Ask The Siege: How Do I Improve My Strength And Aesthetics?

Too many people worry about how they look in the mirror and don't pay enough attention to their performance. Learn how to train for aesthetics and strength.

Q
Siege, I'm going to be honest: I'm in the gym to carve a six-pack. But I was wondering if it's possible to look good and be strong. You seem like the right guy to ask.

I know all about you, bro. You're in the gym for one thing, and one thing only: aesthetics. Forget about eating, sleeping, or drinking—if you don't have that coveted V-taper, you might as well pack it in because your life has lost all meaning. Oh, I get it, aesthetics are the new "big." Nobody talks about how big guys are anymore; it's all about, "Oh, damn, that guy's aesthetic as hell!"

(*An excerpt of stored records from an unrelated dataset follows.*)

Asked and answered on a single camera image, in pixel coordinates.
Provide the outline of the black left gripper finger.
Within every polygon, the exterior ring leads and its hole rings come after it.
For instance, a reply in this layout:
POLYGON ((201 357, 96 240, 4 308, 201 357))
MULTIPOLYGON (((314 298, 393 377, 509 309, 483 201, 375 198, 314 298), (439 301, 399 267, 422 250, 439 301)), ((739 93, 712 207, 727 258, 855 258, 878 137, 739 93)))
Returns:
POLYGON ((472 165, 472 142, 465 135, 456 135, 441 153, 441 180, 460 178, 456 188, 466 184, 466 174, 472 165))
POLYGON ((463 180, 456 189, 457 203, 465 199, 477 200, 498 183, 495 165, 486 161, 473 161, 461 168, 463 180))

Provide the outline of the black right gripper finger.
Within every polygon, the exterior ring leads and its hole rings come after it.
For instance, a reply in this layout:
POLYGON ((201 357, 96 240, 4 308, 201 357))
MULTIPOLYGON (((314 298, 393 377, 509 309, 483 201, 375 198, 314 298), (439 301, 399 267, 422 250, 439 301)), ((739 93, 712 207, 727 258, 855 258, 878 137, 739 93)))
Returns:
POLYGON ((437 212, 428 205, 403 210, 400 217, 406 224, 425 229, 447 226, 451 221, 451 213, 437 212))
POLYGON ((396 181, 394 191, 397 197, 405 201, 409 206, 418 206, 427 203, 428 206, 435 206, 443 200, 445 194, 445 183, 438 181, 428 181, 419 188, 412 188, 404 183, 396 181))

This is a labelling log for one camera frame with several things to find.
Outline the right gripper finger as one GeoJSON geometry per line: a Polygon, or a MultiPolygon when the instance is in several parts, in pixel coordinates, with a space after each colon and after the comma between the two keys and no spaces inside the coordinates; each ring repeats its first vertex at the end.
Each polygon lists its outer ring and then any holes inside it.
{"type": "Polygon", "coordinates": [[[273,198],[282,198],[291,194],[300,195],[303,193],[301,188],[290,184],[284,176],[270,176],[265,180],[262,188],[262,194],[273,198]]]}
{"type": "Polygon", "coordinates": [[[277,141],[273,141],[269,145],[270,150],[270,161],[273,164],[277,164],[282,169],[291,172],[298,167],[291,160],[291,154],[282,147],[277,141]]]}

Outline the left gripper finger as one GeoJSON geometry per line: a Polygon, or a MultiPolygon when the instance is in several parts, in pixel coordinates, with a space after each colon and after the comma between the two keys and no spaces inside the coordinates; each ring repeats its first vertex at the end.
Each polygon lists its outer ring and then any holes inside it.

Well, that's nice and all, but pretty little guys have to learn how to look good and be strong. That's the new rule of fitness. I'm calling it "strengthetics." Yeah, you can walk around with a good physique and leave everybody 'mirin, but if you don't have any go with your show, strong people are going to call you out on it... or laugh at your weak lifts.

Prepare yourself for more articles on this subject—it's dear to my heart. Today, we're going to concentrate on your core. A six-pack is a matter of diet; a strong, healthy core is a matter of training. Here's what you need to know.

"Strengthetics" For Your Abs

A lot of guys like the thought of having a tiny waist and carved six-pack. Shoulder-to-waist ratio is like Hollywood magic—the bigger the ratio the better you look. Abs training, however, doesn't work how you think it does. If you spend half an hour at the end of every workout doing crunches and can't figure out why your belly isn't looking any better, I've got some new rules for you to follow.

You're never going to do another sit-up or crunch again. One of the biggest problems in society is caused by everyone sitting on their asses so much. This sedentary lifestyle makes the hip flexors shorter and the pelvic tilt more pronounced—that's why back problems are so common. Crunches and sit-ups just add to the stress in your back, so stop doing them!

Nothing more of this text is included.